### What is required
Each line from the one with "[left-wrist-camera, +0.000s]" through the last line below must be written out exactly. Do not copy pictures.

=-=-=

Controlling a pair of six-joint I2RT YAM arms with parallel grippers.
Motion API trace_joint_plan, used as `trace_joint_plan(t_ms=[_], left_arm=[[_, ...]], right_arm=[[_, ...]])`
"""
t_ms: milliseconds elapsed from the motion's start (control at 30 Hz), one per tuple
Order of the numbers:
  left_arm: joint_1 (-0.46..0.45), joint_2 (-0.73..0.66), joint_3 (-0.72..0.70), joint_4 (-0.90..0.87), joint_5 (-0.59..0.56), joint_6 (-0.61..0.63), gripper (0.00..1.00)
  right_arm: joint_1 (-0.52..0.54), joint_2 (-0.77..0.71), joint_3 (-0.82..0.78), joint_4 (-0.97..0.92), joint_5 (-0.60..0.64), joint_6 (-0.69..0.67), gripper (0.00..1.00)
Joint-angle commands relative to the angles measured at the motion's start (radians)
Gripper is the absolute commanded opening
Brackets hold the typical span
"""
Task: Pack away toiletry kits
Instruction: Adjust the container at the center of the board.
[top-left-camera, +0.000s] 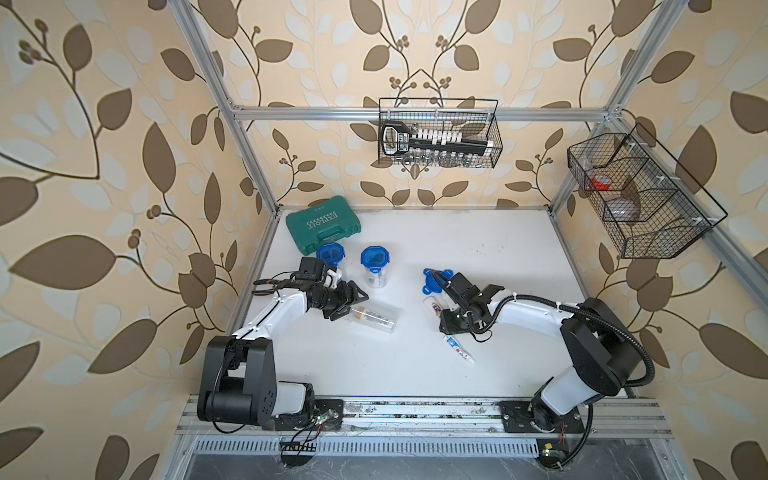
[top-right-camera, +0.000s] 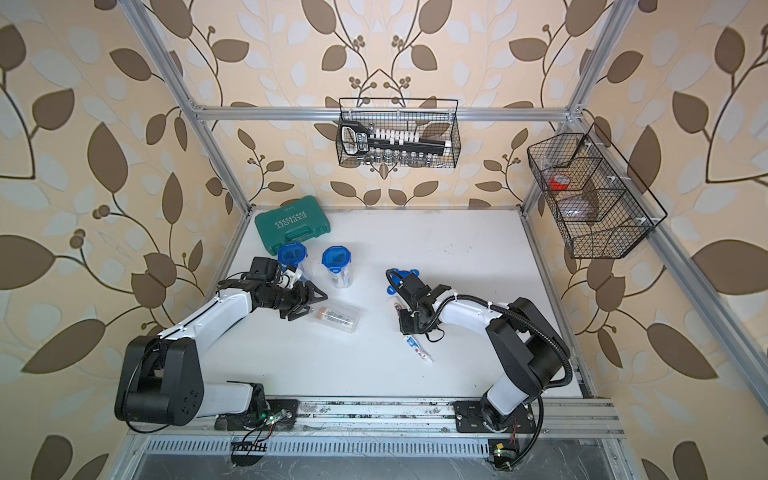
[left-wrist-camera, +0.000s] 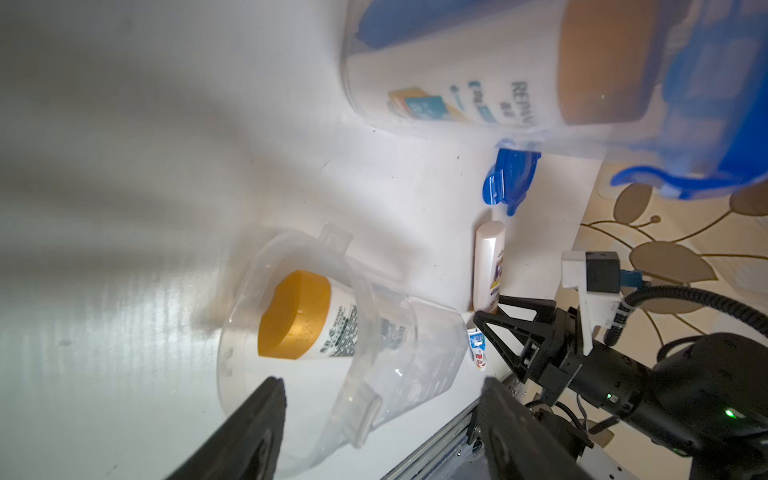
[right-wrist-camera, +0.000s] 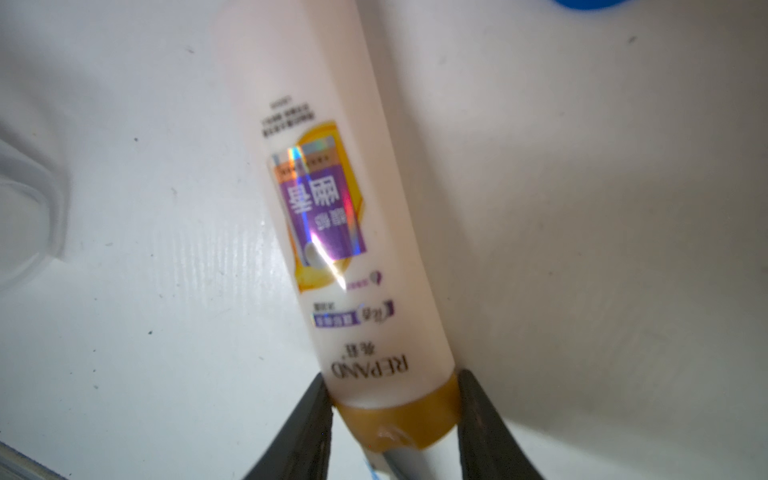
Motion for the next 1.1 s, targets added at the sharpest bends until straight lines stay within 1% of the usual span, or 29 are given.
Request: trace_joint_plan(t_ms=[0, 167, 267, 433, 600, 700, 900, 1067], left_arm=[[-0.02, 0.012, -0.002, 0.037, 0.034, 0.005, 0.72], [-0.083, 0.038, -0.001, 0.061, 0.022, -0.008, 0.64], [-0.102, 0.03, -0.014, 0.083, 0.021, -0.026, 0.59], [-0.119, 0.036, -0.032, 0.116, 0.023, -0.051, 0.56], [-0.16, 0.047, -0.046, 0.164, 0.014, -0.086, 0.56], [-0.183, 0.052, -0.061, 0.198, 0.007, -0.111, 0.55], [-0.2, 0.04, -0.083, 0.236, 0.011, -0.137, 0.41], [-0.202, 0.027, -0.084, 0.232, 0.012, -0.136, 0.28]], right_arm=[[-0.027, -0.041, -0.059, -0.019, 0.005, 0.011, 0.41], [-0.067, -0.081, -0.094, -0.01, -0.011, 0.016, 0.4], [-0.083, -0.084, -0.098, -0.009, -0.014, 0.011, 0.4], [-0.096, -0.071, -0.101, -0.005, -0.022, 0.008, 0.41], [-0.127, -0.08, -0.115, 0.013, -0.045, 0.022, 0.51], [-0.158, -0.135, -0.129, 0.037, -0.073, 0.035, 0.57], [-0.254, -0.307, -0.165, 0.064, -0.108, 0.078, 0.64], [-0.324, -0.362, -0.166, 0.024, -0.107, 0.073, 0.65]])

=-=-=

### Answer to the problem
[left-wrist-camera, +0.000s] 
[right-wrist-camera, +0.000s] 
Motion for the next 1.1 s, targets added at the sharpest bends until straight lines stay within 1% of the usual span, or 29 are given.
Request: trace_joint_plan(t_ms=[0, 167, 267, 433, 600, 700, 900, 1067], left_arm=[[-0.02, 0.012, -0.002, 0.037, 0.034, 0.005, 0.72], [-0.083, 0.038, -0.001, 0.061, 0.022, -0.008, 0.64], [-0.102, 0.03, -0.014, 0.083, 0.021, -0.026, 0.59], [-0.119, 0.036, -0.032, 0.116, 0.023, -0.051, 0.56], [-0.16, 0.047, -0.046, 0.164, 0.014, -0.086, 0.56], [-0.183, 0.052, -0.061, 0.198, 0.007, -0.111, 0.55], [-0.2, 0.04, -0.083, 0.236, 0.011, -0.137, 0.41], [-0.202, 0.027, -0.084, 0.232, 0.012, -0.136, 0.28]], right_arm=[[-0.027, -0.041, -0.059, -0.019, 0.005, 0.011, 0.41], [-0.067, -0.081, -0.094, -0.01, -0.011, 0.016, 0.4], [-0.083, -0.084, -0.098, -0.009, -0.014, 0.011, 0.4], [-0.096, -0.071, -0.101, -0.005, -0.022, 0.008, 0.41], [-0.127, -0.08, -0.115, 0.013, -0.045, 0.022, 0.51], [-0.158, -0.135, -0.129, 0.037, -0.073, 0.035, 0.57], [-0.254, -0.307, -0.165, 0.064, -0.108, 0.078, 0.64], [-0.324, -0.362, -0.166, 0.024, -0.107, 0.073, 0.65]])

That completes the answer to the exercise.